A Document is an object with some page_content (str) and metadata (dict).  
https://python.langchain.com/docs/how_to/#document-loaders

In [1]:
from langchain_community.document_loaders import WebBaseLoader
import os

os.environ['USER_AGENT'] = 'Mozilla/5.0 (Windows NT 10.0; Win64; x64) AppleWebKit/537.36 (KHTML, like Gecko) Chrome/120.0.0.0 Safari/537.36'

USER_AGENT environment variable not set, consider setting it to identify your requests.


#### Load a single page

In [2]:
loader = WebBaseLoader("https://www.home0001.com/how-it-works")
data = loader.load()
print(data)

[Document(metadata={'source': 'https://www.home0001.com/how-it-works', 'title': 'Learn how to own your home and live anywhere | Home0001', 'description': 'Flexible Living Fully Furnished Homes For Sale | Home0001', 'language': 'en'}, page_content="Learn how to own your home and live anywhere | Home0001HOME0001MenuHOME0001MenuHomes:0001: Lower East SideStudioStudio Max1 Bedroom0001: Bed-Stuy1 Bedroom2 Bedroom0001: Echo Park TownhousesTownhouse Type ATownhouse Type B0001: Echo Park BungalowsBungalow 1Bungalow 20001: Peckham1 BEDROOM0001: Hackney2 BEDROOM0001: Schöneberg1 BEDROOM0001 GDSHow It WorksContact UsLegalPrices:Fiat CryptoHomes:0001: Lower East SideStudioStudio Max1 Bedroom0001: Bed-Stuy1 Bedroom2 Bedroom0001: Echo Park TownhousesTownhouse Type ATownhouse Type B0001: Echo Park BungalowsBungalow 1Bungalow 20001: Peckham1 BEDROOM0001: Hackney2 BEDROOM0001: Schöneberg1 BEDROOM0001 homes are fully equipped, part of a global network, and uniquely simple to buy and own.HOW IT WORKS:Buy

#### Load multiple pages

In [None]:
loader_multiple_pages = WebBaseLoader(["https://www.home0001.com/how-it-works", "https://www.home0001.com/legal"])
docs = loader_multiple_pages.load()
print(docs)
print(docs[1].page_content)

[Document(metadata={'source': 'https://www.home0001.com/how-it-works', 'title': 'Learn how to own your home and live anywhere | Home0001', 'description': 'Flexible Living Fully Furnished Homes For Sale | Home0001', 'language': 'en'}, page_content="Learn how to own your home and live anywhere | Home0001HOME0001MenuHOME0001MenuHomes:0001: Lower East SideStudioStudio Max1 Bedroom0001: Bed-Stuy1 Bedroom2 Bedroom0001: Echo Park TownhousesTownhouse Type ATownhouse Type B0001: Echo Park BungalowsBungalow 1Bungalow 20001: Peckham1 BEDROOM0001: Hackney2 BEDROOM0001: Schöneberg1 BEDROOM0001 GDSHow It WorksContact UsLegalPrices:Fiat CryptoHomes:0001: Lower East SideStudioStudio Max1 Bedroom0001: Bed-Stuy1 Bedroom2 Bedroom0001: Echo Park TownhousesTownhouse Type ATownhouse Type B0001: Echo Park BungalowsBungalow 1Bungalow 20001: Peckham1 BEDROOM0001: Hackney2 BEDROOM0001: Schöneberg1 BEDROOM0001 homes are fully equipped, part of a global network, and uniquely simple to buy and own.HOW IT WORKS:Buy

### Pre-process data


#### Chunk, split and store the data

TBD: it's important to figure out the right chunk size later on

We use RecursiveCharacterTextSplitter, which will recursively split the document using common separators like new lines until each chunk is the appropriate size.  
This is the recommended text splitter for generic text use cases.
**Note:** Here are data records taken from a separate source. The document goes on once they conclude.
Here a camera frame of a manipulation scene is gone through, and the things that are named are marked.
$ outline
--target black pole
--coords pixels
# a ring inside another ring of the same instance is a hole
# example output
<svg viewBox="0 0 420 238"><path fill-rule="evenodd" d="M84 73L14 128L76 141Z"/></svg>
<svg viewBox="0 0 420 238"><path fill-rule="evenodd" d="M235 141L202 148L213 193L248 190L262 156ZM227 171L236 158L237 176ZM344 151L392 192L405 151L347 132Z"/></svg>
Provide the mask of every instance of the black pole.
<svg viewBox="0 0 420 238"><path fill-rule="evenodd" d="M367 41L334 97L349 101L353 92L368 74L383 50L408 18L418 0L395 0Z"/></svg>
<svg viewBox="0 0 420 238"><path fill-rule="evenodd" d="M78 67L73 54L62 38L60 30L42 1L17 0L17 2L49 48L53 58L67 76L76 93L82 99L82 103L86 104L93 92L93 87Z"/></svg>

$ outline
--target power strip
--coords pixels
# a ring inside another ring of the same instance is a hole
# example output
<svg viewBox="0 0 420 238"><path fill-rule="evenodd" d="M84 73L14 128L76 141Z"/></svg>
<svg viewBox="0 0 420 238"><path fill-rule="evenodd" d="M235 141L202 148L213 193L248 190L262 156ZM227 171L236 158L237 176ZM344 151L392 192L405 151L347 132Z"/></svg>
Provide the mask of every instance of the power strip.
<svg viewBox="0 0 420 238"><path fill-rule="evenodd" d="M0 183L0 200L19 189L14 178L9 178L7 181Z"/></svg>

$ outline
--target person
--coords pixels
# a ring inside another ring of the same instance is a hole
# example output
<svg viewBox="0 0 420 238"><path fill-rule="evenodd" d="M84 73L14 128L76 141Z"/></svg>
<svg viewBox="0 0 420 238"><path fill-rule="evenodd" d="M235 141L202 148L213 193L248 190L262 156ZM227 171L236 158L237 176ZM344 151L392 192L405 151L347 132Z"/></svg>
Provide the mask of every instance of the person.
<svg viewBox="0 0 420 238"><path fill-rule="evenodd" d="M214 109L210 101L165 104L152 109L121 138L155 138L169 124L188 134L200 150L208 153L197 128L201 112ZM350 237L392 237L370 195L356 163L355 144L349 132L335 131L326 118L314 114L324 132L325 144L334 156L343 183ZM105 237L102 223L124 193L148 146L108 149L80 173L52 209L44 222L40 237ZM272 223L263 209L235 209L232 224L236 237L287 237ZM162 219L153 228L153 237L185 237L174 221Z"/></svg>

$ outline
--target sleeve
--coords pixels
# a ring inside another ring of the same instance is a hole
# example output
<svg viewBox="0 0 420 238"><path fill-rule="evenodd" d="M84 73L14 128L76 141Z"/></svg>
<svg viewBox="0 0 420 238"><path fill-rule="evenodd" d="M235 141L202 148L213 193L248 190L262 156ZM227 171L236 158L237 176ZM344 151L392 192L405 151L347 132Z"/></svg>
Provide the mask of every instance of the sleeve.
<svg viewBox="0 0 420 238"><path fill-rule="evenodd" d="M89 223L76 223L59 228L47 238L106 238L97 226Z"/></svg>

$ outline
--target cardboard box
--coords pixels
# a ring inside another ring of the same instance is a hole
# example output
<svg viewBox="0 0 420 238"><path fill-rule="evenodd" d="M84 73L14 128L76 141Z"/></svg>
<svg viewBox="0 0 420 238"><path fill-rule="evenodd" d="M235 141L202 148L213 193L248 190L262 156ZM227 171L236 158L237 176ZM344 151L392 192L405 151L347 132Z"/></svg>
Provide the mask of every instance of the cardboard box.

We set add_start_index=True so that the character index where each split Document starts within the initial Document is preserved as metadata attribute “start_index”.  

Next we need to index our text chunks so that we can search over them at runtime. The most common way to do this is to embed the contents of each document split and insert these embeddings into a vector database (or vector store). When we want to search over our splits, we take a text search query, embed it, and perform some sort of “similarity” search to identify the stored splits with the most similar embeddings to our query embedding. The simplest similarity measure is cosine similarity — we measure the cosine of the angle between each pair of embeddings (which are high dimensional vectors).

In [None]:
from langchain_chroma import Chroma
from langchain_openai import OpenAIEmbeddings
from langchain_text_splitters import RecursiveCharacterTextSplitter

# set up the splitter
text_splitter = RecursiveCharacterTextSplitter(chunk_size=1000, chunk_overlap=200)
# split the docs
splits = text_splitter.split_documents(docs)
# create a vector database with the splits
vectorstore = Chroma.from_documents(
    documents=splits, 
    embedding=OpenAIEmbeddings(model="text-embedding-3-large"),
    # persist_directory="./chroma_langchain_db",  # Where to save data locally, remove if not necessary
)

print(len(splits))
print(len(splits[12].page_content))
print(splits[12].metadata)

99
990
{'source': 'https://www.home0001.com/legal', 'title': 'Legal Notices for 0001 homes live flexibly own your home', 'description': 'Own the perfect home.', 'language': 'en'}


### Retrieve

A Retriever is an interface that returns relevant Documents from an index based on a string query.  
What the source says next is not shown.